> Try it
Please return the full listing. Every line must match exactly.

--- Source information Enclosed Below ---

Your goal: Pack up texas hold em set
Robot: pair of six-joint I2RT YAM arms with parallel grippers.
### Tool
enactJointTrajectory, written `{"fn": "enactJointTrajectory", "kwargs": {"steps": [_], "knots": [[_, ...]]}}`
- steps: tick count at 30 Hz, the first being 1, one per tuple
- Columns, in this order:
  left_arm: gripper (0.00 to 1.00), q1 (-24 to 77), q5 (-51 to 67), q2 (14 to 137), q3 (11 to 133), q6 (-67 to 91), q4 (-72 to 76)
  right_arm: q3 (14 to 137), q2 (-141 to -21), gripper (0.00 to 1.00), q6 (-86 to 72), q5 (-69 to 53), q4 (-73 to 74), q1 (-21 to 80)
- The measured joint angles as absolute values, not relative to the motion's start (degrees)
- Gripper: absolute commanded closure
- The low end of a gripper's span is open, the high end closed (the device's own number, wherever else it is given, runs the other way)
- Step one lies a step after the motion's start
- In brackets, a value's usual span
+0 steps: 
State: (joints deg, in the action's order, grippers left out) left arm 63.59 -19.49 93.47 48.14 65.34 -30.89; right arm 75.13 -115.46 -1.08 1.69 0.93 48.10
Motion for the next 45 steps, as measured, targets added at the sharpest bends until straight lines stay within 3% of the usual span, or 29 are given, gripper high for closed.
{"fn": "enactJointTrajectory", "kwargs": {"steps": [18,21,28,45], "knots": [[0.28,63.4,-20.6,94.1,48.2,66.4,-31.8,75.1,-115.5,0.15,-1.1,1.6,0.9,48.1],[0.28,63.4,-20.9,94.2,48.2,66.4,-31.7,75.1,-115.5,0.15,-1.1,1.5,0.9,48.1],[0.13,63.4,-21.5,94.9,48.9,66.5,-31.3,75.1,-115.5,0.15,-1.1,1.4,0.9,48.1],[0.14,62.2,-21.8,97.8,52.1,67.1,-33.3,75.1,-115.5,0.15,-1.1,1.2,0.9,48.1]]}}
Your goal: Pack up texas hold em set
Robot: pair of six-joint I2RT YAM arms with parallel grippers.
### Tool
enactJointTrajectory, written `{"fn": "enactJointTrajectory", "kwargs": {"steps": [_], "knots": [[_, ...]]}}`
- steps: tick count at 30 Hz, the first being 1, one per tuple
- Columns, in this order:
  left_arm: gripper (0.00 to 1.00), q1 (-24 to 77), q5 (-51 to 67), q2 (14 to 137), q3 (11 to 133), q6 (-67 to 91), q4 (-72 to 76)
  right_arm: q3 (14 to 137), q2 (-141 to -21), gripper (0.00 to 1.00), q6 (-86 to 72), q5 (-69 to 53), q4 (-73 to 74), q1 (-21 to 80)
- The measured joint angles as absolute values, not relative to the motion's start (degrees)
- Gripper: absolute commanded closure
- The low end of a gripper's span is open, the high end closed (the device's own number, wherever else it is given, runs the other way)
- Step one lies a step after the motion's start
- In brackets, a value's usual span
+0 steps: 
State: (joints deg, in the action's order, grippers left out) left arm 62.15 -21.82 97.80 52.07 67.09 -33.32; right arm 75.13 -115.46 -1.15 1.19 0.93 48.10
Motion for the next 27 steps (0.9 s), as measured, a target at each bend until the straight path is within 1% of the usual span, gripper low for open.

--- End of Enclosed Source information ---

> Answer
Your goal: Pack up texas hold em set
Robot: pair of six-joint I2RT YAM arms with parallel grippers.
### Tool
enactJointTrajectory, written `{"fn": "enactJointTrajectory", "kwargs": {"steps": [_], "knots": [[_, ...]]}}`
- steps: tick count at 30 Hz, the first being 1, one per tuple
- Columns, in this order:
  left_arm: gripper (0.00 to 1.00), q1 (-24 to 77), q5 (-51 to 67), q2 (14 to 137), q3 (11 to 133), q6 (-67 to 91), q4 (-72 to 76)
  right_arm: q3 (14 to 137), q2 (-141 to -21), gripper (0.00 to 1.00), q6 (-86 to 72), q5 (-69 to 53), q4 (-73 to 74), q1 (-21 to 80)
- The measured joint angles as absolute values, not relative to the motion's start (degrees)
- Gripper: absolute commanded closure
- The low end of a gripper's span is open, the high end closed (the device's own number, wherever else it is given, runs the other way)
- Step one lies a step after the motion's start
- In brackets, a value's usual span
+0 steps: 
State: (joints deg, in the action's order, grippers left out) left arm 63.59 -19.49 93.47 48.14 65.34 -30.89; right arm 75.13 -115.46 -1.08 1.69 0.93 48.10
Motion for the next 45 steps, as measured, targets added at the sharpest bends until straight lines stay within 3% of the usual span, or 29 are given, gripper high for closed.
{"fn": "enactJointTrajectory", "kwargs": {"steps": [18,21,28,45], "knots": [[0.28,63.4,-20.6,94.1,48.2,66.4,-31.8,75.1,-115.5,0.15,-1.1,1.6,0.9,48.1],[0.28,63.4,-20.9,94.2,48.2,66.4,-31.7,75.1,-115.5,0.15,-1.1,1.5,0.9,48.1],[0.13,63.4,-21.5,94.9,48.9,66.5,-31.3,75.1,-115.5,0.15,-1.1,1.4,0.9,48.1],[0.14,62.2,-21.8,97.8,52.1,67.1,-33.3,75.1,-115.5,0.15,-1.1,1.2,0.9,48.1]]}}
Your goal: Pack up texas hold em set
Robot: pair of six-joint I2RT YAM arms with parallel grippers.
### Tool
enactJointTrajectory, written `{"fn": "enactJointTrajectory", "kwargs": {"steps": [_], "knots": [[_, ...]]}}`
- steps: tick count at 30 Hz, the first being 1, one per tuple
- Columns, in this order:
  left_arm: gripper (0.00 to 1.00), q1 (-24 to 77), q5 (-51 to 67), q2 (14 to 137), q3 (11 to 133), q6 (-67 to 91), q4 (-72 to 76)
  right_arm: q3 (14 to 137), q2 (-141 to -21), gripper (0.00 to 1.00), q6 (-86 to 72), q5 (-69 to 53), q4 (-73 to 74), q1 (-21 to 80)
- The measured joint angles as absolute values, not relative to the motion's start (degrees)
- Gripper: absolute commanded closure
- The low end of a gripper's span is open, the high end closed (the device's own number, wherever else it is given, runs the other way)
- Step one lies a step after the motion's start
- In brackets, a value's usual span
+0 steps: 
State: (joints deg, in the action's order, grippers left out) left arm 62.15 -21.82 97.80 52.07 67.09 -33.32; right arm 75.13 -115.46 -1.15 1.19 0.93 48.10
Motion for the next 27 steps (0.9 s), as measured, a target at each bend until the straight path is within 1% of the usual span, gripper low for open.

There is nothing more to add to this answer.